* _TASK DESCRIPTION_: The lines wanted are those in the data below that include "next".

* _RECORDS FOR THE TASK_:
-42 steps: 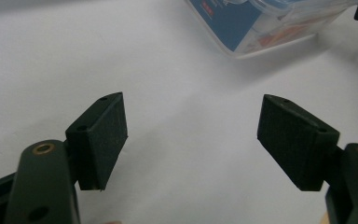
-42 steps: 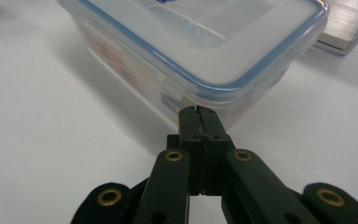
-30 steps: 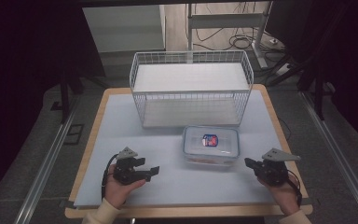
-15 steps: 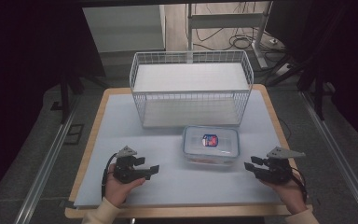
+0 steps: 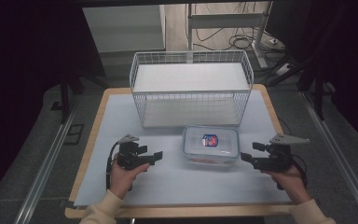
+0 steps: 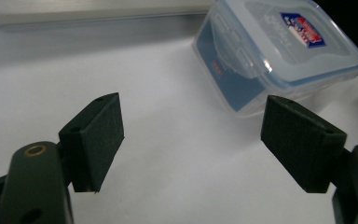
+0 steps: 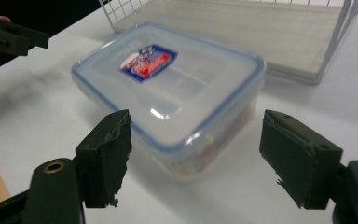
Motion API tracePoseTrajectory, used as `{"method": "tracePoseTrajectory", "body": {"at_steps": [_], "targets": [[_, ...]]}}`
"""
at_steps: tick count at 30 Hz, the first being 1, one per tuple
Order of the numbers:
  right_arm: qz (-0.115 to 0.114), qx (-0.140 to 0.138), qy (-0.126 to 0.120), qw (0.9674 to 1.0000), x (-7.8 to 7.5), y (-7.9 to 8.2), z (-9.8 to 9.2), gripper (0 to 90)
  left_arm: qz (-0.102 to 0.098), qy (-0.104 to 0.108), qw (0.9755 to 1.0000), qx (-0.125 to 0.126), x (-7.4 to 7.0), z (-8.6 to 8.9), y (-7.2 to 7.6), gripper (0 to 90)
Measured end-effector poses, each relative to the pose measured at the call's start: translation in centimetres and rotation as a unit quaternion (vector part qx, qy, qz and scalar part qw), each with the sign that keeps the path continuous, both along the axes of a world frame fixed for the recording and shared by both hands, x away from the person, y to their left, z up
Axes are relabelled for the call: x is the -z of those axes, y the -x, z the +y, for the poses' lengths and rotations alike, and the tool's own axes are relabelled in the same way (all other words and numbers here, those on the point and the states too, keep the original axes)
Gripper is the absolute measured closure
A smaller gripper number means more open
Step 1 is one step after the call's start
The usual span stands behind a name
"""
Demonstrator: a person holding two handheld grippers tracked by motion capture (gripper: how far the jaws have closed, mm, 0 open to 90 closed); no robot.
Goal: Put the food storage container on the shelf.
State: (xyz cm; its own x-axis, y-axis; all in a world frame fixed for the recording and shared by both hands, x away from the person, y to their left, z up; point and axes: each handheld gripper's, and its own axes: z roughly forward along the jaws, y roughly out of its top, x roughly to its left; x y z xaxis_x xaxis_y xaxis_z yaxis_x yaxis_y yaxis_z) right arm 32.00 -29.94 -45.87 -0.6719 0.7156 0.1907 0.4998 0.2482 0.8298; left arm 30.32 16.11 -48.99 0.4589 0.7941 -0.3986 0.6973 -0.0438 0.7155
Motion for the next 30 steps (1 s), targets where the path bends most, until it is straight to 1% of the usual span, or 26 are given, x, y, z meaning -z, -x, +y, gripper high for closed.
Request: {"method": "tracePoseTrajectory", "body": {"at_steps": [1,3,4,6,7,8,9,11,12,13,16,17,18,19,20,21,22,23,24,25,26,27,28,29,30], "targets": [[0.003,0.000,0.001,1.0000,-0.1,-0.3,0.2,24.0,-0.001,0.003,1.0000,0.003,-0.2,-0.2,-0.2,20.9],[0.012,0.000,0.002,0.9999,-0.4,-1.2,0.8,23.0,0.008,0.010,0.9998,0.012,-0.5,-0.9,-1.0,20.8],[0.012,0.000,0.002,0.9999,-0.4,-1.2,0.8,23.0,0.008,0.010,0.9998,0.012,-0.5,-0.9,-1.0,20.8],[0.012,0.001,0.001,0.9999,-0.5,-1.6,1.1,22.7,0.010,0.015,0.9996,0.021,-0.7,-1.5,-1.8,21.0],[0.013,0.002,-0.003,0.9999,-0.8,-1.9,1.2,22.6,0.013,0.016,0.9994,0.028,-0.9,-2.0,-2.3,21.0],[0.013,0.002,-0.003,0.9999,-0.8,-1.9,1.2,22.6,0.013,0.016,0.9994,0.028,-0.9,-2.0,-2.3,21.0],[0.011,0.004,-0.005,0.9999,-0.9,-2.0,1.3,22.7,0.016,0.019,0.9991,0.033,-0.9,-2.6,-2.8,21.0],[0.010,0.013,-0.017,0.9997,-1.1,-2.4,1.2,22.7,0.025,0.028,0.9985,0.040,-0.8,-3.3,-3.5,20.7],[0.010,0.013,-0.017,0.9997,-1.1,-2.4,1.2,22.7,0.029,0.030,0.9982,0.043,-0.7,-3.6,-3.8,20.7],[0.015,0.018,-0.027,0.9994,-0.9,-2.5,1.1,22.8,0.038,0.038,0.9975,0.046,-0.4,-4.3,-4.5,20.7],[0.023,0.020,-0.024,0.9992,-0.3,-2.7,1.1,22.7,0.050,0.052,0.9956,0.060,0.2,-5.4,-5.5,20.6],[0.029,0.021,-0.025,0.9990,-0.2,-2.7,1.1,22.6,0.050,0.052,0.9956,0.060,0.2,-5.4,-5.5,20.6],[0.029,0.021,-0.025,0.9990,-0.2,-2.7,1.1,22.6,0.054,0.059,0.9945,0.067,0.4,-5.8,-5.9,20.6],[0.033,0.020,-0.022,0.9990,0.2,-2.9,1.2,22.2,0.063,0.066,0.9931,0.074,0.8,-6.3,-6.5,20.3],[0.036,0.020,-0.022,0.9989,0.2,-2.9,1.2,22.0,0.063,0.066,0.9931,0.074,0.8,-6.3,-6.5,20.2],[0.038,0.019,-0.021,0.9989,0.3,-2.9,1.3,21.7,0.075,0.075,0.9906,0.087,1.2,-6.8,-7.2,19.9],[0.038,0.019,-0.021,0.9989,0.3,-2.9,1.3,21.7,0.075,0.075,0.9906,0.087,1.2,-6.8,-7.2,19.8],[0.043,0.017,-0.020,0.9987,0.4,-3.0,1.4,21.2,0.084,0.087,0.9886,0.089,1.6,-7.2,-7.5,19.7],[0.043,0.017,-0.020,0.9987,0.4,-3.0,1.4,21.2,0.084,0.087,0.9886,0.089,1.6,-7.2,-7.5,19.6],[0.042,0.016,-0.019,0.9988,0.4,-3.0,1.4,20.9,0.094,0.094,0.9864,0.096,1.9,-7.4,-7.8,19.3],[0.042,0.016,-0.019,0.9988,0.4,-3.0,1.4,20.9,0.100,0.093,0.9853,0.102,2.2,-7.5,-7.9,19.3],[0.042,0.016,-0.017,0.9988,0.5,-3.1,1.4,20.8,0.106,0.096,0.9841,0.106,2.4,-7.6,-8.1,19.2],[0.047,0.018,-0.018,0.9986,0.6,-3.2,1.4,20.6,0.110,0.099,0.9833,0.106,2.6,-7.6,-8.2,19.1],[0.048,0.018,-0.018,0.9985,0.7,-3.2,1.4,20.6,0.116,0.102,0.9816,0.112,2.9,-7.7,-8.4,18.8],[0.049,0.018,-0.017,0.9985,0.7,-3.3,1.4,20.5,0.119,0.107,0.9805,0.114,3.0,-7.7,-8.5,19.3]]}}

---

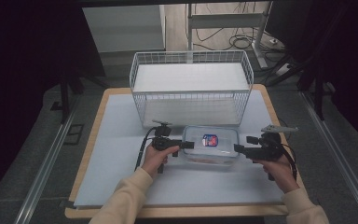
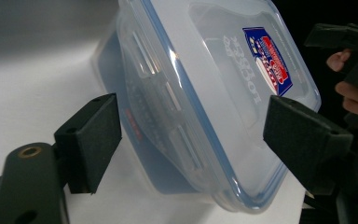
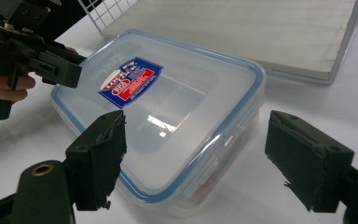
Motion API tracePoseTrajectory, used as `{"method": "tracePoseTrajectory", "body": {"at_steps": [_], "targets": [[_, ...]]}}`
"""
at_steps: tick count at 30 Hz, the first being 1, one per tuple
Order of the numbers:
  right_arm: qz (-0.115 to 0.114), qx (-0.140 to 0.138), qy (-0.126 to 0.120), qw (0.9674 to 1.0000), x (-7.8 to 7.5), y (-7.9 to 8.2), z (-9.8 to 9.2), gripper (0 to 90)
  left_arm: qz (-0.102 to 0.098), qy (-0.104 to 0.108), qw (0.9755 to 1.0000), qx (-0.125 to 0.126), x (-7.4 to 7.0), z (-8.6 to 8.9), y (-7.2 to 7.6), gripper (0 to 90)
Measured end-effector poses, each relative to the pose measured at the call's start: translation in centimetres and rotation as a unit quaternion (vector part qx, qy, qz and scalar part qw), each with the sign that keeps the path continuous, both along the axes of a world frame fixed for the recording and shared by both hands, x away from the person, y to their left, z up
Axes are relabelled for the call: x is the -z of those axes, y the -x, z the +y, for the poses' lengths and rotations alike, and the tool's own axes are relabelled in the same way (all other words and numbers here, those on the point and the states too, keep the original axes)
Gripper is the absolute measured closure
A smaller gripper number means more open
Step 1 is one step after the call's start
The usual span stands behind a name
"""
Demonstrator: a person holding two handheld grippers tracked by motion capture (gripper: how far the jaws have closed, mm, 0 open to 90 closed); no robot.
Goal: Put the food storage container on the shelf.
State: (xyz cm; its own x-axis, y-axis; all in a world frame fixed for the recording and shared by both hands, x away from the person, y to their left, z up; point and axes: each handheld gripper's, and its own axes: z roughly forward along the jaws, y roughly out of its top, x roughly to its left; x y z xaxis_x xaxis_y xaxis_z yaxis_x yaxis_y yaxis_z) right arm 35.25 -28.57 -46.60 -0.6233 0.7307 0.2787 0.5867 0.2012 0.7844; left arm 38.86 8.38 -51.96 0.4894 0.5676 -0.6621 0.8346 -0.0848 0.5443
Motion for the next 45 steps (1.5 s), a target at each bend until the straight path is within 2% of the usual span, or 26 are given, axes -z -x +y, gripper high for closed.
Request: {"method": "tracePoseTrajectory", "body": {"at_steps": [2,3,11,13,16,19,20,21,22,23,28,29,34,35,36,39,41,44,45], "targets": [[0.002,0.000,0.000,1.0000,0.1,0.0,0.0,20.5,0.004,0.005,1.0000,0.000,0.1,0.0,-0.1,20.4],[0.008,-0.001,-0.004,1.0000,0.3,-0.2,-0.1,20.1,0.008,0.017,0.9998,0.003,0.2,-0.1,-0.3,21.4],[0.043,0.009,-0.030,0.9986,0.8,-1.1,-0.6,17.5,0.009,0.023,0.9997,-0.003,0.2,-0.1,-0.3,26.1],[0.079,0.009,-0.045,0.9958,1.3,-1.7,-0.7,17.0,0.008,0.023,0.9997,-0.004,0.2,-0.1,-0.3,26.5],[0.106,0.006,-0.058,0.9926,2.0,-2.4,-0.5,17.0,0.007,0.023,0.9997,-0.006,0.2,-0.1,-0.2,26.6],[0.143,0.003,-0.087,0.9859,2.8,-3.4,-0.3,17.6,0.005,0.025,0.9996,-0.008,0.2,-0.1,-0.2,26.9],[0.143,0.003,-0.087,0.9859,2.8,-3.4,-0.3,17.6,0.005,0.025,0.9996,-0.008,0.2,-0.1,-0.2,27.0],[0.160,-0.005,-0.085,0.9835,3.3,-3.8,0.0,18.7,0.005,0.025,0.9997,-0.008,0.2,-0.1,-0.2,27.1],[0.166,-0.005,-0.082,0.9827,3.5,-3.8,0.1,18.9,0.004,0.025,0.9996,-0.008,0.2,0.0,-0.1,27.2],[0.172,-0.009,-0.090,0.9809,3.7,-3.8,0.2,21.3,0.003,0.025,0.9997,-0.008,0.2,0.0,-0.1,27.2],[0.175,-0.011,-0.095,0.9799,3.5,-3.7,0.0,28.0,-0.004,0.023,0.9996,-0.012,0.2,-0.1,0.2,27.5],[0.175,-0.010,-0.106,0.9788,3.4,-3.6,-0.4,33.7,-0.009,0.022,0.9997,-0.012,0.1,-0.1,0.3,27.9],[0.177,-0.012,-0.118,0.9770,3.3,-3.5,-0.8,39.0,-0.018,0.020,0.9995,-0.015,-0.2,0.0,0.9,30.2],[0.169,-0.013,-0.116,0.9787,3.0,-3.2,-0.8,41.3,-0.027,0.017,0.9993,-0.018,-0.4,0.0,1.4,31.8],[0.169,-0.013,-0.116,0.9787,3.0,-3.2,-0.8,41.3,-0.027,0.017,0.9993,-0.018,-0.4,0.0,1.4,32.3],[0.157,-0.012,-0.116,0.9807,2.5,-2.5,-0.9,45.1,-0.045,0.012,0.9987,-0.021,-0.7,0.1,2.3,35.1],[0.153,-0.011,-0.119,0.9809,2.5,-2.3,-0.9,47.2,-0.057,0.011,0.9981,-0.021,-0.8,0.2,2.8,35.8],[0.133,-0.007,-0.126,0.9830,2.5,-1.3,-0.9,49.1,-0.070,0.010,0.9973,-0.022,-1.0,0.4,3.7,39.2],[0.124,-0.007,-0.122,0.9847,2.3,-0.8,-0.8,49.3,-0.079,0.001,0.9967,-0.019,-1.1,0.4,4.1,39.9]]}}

* _SOLUTION TO THE PROBLEM_:
Motion for the next 30 steps (1 s), targets where the path bends most, until it is straight to 1% of the usual span, or 26 are given, x, y, z meaning -z, -x, +y, gripper high for closed.
Motion for the next 45 steps (1.5 s), a target at each bend until the straight path is within 2% of the usual span, or 26 are given, axes -z -x +y, gripper high for closed.

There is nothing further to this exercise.